YOUR INSTRUCTIONS:
Each line of the data below that contains "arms" must be copied.

GIVEN INFORMATION:
BEGIN
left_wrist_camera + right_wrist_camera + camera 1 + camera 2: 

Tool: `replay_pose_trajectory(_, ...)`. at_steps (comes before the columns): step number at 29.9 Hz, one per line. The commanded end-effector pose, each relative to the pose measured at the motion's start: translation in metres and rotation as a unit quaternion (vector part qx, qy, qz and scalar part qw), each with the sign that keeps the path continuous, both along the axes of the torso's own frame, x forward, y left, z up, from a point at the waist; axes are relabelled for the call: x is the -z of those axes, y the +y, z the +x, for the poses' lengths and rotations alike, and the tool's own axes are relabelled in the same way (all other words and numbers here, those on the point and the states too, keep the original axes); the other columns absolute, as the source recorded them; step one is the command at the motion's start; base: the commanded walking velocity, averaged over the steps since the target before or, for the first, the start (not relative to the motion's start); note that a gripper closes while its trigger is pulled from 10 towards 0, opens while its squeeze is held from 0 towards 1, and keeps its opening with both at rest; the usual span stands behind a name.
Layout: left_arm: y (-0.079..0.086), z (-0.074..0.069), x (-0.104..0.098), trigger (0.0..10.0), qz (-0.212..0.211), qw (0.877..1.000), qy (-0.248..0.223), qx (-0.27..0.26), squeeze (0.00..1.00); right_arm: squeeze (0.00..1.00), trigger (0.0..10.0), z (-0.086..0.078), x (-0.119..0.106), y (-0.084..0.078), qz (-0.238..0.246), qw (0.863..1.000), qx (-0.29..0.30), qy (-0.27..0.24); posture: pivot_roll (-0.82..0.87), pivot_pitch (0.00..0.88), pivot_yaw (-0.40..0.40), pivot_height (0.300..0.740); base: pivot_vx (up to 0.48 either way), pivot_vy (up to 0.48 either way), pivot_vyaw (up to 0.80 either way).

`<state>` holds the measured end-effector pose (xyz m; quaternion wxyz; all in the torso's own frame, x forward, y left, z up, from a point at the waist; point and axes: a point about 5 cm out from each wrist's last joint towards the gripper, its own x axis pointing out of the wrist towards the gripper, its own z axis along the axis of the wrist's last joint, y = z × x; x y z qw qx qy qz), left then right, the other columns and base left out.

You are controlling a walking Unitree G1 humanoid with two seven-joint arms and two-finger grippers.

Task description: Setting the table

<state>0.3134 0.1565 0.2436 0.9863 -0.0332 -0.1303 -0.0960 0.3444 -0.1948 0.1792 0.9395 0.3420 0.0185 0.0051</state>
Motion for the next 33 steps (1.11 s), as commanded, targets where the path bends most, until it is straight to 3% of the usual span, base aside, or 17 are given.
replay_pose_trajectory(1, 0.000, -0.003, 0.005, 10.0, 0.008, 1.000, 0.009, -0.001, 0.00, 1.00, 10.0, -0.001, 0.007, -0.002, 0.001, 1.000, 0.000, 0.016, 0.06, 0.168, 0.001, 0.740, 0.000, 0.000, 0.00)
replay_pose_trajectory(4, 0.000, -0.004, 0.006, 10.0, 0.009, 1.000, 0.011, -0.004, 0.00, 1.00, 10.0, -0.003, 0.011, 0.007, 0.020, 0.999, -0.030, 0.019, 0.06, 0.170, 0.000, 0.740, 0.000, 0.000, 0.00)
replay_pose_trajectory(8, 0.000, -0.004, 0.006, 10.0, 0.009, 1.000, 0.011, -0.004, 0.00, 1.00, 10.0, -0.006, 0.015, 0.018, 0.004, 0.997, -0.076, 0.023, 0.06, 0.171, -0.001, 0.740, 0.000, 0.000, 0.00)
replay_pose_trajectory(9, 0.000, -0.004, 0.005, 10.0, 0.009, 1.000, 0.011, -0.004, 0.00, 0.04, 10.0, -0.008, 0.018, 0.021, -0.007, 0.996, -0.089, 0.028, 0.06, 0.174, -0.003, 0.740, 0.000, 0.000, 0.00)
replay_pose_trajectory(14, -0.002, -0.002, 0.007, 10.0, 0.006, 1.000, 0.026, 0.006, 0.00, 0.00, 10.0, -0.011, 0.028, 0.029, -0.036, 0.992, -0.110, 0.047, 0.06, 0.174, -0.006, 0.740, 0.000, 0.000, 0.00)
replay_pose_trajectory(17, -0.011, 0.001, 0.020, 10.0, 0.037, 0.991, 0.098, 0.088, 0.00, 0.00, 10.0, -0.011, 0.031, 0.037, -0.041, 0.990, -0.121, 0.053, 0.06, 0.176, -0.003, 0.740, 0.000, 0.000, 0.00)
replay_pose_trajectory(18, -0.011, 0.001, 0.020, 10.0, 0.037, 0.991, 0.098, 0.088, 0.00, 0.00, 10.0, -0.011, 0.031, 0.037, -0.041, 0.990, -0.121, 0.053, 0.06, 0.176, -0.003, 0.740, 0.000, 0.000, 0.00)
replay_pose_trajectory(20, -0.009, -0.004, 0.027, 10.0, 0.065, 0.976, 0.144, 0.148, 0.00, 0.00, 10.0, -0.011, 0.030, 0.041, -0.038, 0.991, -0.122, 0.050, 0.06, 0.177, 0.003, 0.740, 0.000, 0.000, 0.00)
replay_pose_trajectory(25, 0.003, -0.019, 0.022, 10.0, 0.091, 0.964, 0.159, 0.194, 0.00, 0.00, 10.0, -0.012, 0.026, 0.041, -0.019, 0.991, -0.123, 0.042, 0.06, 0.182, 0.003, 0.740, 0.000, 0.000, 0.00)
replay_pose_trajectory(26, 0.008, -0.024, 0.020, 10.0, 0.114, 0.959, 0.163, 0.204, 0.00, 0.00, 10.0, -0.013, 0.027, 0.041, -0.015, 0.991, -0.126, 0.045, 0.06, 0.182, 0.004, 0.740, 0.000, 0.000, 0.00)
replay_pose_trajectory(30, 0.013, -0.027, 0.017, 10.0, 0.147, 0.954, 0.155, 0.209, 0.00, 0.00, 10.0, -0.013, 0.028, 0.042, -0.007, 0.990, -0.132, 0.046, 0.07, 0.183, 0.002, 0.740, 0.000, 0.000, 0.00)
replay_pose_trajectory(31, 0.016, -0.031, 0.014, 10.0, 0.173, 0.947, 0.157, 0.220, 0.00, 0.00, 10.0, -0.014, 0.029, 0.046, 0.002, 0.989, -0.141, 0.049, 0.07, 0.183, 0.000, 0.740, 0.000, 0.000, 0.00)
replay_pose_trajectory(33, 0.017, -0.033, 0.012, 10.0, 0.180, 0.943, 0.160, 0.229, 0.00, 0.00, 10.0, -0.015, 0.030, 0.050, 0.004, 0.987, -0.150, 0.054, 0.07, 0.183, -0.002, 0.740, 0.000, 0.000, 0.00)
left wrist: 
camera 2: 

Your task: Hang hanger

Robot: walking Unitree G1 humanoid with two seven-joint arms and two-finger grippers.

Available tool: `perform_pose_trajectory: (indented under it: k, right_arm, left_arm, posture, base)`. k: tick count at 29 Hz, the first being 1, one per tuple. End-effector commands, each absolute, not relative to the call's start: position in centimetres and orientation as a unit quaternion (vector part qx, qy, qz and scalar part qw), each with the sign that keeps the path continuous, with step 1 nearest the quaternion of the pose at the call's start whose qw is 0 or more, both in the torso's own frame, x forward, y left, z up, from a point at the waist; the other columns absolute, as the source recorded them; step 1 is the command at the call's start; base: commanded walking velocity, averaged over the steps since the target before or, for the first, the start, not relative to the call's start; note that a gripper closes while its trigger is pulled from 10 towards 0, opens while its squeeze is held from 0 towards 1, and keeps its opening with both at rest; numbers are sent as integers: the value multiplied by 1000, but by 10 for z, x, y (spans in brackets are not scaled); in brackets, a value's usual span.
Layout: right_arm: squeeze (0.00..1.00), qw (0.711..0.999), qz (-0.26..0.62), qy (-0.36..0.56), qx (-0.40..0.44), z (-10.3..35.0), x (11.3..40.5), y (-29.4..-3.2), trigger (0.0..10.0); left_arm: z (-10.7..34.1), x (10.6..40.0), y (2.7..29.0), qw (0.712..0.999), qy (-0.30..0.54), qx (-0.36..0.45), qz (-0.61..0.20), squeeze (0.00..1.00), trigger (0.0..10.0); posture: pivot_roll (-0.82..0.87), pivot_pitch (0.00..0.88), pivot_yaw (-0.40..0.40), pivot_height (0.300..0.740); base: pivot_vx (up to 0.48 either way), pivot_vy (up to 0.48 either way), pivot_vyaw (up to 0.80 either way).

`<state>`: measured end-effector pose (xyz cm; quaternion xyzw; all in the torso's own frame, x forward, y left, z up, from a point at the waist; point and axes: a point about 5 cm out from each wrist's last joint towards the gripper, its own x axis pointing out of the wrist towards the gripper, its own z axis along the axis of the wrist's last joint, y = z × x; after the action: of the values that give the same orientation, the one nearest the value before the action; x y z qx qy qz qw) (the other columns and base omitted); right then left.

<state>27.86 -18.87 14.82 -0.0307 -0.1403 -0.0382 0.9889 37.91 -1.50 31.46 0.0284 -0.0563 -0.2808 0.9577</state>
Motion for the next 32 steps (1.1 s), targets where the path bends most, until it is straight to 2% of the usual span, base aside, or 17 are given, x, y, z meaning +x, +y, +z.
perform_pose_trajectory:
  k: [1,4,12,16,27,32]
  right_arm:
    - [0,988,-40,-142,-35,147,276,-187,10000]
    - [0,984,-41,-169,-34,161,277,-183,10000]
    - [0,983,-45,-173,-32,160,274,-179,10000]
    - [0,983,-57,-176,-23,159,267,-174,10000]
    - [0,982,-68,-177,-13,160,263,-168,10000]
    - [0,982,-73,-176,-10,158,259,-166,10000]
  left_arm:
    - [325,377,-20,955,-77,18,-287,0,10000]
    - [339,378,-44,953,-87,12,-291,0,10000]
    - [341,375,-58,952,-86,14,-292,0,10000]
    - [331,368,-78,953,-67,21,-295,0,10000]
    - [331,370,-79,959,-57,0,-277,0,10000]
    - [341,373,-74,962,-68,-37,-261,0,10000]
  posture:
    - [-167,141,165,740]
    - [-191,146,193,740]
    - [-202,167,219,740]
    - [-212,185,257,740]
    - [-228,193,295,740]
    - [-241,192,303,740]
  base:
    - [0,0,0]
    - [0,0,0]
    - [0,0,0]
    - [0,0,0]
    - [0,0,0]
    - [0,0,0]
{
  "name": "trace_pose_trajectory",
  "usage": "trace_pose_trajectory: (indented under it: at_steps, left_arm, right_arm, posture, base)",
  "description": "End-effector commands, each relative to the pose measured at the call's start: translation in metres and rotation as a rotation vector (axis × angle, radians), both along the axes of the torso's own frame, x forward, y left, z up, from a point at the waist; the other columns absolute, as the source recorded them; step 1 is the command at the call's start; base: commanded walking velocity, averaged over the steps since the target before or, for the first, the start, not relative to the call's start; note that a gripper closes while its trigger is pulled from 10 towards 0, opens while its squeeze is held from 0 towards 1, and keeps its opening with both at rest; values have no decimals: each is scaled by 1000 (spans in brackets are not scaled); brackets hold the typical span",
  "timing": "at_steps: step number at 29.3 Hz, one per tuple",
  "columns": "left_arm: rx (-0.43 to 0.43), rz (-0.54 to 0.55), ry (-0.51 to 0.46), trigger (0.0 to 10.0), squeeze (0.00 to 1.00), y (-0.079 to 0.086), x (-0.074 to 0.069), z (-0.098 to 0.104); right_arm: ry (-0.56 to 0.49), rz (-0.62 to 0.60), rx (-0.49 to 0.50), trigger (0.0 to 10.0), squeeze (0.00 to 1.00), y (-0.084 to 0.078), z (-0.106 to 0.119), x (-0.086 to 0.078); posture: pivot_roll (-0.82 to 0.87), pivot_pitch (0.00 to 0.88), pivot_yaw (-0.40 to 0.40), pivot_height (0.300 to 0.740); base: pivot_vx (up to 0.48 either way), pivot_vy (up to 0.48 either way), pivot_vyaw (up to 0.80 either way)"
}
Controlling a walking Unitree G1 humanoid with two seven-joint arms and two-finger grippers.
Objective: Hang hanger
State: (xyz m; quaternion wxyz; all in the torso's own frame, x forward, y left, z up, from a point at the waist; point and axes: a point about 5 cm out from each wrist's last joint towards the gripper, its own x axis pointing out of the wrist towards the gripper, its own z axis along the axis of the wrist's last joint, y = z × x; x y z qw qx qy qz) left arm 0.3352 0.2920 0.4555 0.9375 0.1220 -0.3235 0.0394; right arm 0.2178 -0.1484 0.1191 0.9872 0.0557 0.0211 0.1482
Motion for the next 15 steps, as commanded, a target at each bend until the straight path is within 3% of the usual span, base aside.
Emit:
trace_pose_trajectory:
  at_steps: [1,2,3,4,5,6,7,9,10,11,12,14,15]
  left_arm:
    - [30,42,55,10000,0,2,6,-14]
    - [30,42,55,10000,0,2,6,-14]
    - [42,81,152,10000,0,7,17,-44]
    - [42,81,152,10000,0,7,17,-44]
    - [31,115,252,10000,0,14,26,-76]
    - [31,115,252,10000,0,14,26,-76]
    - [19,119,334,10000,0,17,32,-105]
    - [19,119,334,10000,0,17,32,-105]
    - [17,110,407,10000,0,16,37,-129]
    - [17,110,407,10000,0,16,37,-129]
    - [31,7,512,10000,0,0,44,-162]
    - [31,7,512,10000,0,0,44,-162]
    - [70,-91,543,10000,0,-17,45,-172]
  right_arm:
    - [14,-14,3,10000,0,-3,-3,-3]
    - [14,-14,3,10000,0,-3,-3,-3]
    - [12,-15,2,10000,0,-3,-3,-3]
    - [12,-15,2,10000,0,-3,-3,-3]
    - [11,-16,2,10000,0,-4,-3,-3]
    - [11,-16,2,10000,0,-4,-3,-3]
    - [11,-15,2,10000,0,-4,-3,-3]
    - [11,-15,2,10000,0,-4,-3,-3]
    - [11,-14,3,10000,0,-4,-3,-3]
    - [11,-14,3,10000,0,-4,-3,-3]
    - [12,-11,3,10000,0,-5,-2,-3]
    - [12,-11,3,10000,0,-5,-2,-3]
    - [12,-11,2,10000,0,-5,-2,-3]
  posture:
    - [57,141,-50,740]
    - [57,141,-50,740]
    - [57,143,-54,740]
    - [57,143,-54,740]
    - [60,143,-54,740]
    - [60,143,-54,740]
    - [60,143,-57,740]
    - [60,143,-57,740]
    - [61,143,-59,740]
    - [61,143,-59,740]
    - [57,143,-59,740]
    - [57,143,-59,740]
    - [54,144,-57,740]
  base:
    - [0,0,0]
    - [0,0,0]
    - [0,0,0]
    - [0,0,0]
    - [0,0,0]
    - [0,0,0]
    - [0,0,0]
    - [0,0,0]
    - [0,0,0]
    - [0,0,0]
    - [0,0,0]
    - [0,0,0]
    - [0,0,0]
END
EXERCISE SOLUTION:
You are controlling a walking Unitree G1 humanoid with two seven-joint arms and two-finger grippers.
Robot: walking Unitree G1 humanoid with two seven-joint arms and two-finger grippers.
Controlling a walking Unitree G1 humanoid with two seven-joint arms and two-finger grippers.

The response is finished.